Merseybeat was the fad that changed the world. Or at least it changed the world this blog cares about. Of the 20 number ones after “How Do You Do It?”, fourteen were by Liverpool groups or singers, and a fifteenth was written by The Beatles. As for the old order? Elvis Presley had 9 #1s in the first three years of the decade, two in the rest of it. Cliff stuck around but his lock on the top three was broken. The teen balladeers of the early 60s? Kaput. And so on. By the time the Merseymania died down, leaving the Beatles legends and everybody else with a free pass on the revival circuit, pop’s cast was different.

What about pop’s sound, though? That shifted too, but not as quickly or completely – from 1963 to today, records get to No.1 which could credibly have been chart-toppers before Merseybeat. Wholesomeness, big sloppy ballads out of films, deference in the face of a string section – these things never went away. But nevertheless something is different in British pop after ’63. If I had to sum up what Merseybeat brought to the top of the charts I’d say it boils down to two things: voice and aggression.

I’ve mentioned British accents a lot on Popular because I think they’re important – British pop pendulums all the time between valuing transatlantic mimicry and valuing rougher regional voices: this is a legacy of Merseybeat. The early-60s vogue for exaggerated London voices was a kind of dry run for Merseybeat but the absurd Cockney stylings of “Poor Me” et al lacked a certain amount of conviction. The scouse voices on Merseybeat hits are always naturalistic.

And their naturalism is backed up by the aggressive playing. Merseybeat, like skiffle, was a small club music and even if technique was valuable it was rarely shown off: what counted was energy and pace. There had been aggressive music at the top of the British charts before (“Great Balls Of Fire”!) but generally played by Americans (and so not connected to a British experience of live music) or incorporating safer comic aspects (Lonnie Donegan – and the wider homebrewed skiffle movement was I suspect more or less by ignored by record companies).
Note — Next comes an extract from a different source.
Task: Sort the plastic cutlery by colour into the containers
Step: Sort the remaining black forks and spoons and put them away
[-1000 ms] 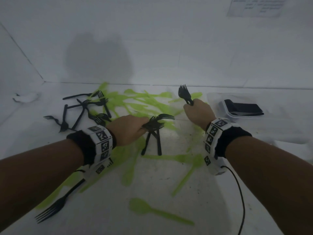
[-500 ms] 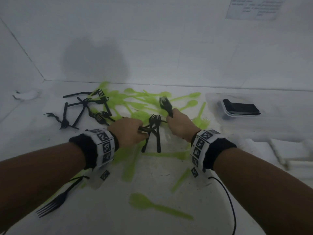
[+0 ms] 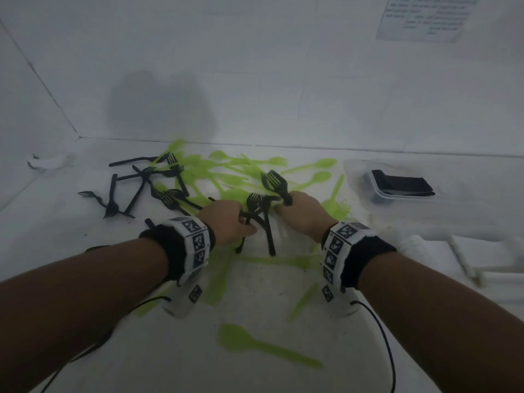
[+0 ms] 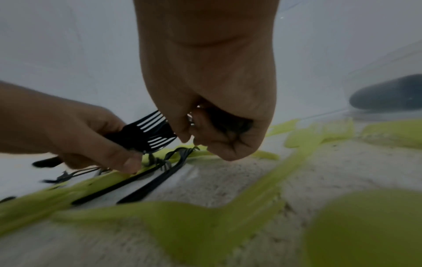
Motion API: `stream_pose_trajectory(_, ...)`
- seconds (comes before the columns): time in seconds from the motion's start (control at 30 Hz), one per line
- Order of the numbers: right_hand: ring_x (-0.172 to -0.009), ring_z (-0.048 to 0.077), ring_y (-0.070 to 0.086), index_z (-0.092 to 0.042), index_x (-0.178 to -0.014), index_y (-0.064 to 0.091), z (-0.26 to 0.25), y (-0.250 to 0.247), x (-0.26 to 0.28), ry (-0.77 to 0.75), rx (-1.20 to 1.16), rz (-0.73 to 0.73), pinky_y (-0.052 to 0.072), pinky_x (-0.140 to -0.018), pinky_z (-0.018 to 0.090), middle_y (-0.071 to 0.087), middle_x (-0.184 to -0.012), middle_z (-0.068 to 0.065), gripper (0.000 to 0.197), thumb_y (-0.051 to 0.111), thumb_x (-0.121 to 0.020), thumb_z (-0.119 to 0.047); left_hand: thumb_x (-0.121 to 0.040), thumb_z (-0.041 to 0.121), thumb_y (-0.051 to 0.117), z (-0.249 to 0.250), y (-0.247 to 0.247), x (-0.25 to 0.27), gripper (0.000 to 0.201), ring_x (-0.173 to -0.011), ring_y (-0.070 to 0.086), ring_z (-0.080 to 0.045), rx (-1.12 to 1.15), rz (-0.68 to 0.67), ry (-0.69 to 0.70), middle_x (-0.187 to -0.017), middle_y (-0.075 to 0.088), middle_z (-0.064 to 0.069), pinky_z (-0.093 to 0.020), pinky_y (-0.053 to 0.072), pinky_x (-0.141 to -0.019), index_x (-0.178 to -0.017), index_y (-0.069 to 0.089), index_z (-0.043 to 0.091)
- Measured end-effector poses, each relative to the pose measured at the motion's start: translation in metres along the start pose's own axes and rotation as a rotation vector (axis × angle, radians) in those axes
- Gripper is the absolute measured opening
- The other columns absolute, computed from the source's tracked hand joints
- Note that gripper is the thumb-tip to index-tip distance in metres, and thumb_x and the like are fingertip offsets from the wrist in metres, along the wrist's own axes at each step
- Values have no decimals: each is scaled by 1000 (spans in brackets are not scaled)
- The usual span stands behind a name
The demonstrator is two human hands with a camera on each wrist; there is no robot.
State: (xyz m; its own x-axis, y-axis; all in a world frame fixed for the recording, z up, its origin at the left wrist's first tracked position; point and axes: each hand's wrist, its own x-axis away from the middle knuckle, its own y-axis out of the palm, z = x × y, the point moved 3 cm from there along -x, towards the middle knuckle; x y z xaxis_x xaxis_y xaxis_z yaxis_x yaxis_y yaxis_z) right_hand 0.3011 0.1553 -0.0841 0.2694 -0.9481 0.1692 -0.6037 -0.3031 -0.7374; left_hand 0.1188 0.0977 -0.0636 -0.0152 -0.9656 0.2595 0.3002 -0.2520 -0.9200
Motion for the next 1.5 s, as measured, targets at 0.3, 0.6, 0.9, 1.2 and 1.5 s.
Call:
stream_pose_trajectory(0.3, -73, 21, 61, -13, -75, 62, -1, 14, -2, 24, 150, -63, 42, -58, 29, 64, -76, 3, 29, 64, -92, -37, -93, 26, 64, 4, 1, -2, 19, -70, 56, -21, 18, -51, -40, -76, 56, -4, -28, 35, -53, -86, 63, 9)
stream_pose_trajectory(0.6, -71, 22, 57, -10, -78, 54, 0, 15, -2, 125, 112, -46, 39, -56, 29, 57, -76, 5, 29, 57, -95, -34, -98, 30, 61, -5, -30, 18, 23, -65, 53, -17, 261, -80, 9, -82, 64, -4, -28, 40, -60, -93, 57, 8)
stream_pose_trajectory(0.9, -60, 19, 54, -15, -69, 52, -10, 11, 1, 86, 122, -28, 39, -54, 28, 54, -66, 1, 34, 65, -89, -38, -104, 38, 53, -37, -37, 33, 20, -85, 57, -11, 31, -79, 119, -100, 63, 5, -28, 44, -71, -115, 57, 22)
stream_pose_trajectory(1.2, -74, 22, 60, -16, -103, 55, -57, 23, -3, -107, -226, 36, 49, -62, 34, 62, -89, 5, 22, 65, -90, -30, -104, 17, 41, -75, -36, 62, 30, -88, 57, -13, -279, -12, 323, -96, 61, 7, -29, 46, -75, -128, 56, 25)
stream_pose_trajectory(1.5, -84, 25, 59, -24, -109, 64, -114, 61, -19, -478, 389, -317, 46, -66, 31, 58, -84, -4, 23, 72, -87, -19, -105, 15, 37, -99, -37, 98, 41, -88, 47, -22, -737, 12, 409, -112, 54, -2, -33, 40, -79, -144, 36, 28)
Merseybeat had its own ways of defusing the aggression but crucially they aren’t so much part of the records. The well-kept and cheeky public image of most of the Liverpool groups may have been a put-on but it made their mass appeal less threatening. When I talk about ‘aggression’ of course it’s all relative – most Merseybeat records sound pretty cuddly now, but at the same time there’s generally more bite than in earlier pop – though often at the expense of subtlety: a change is not always an improvement.

I’ve talked about Merseybeat because it shouldn’t be reduced to The Beatles, even though they were its commercial motor. The Beatles are the sole cause, though, of another meta-effect: from this point on the well-known pop songs outnumber the lesser-known. British pop history doesn’t start with them, but they are its 1066 – the point at which the traditional curriculum really gets going. The language of pop before the Beatles is obscure in places – it’s hard to know what a Vera Lynn record might have meant to the people who bought it; it’s harder to work out how to take a Guy Mitchell song today. The Beatles’ records, and what came after, are still not often speaking the language I hear in the pop I love today, but they are intelligible. (If you want to push the linguistic metaphor, 60s pop and rock are like Latin – a dead language which still has vast taxonomic and institutional weight.)

Popular up to this point has been for me a trip through an unfamiliar region with occasional reassuring landmarks. That changes now: the roads are better trodden. The chances of me making a howling mistake are lower, the chances of me falling back on received wisdom higher. Self-indulgent asides aside, though, I’ve a song to deal with.

“From Me To You” is crisp, catchy and hip – more of that fashionable harmonica; throaty Everleys harmonies; a teasing lyric; a no-nonsense beat that accelerates thrillingly into the chorus; and shouting. It’s the shouting where a line is really drawn – that last “if there’s anything I CAN DO”, where the harmonies break and reform and the sense of mates playing this stuff in real time is most compelling.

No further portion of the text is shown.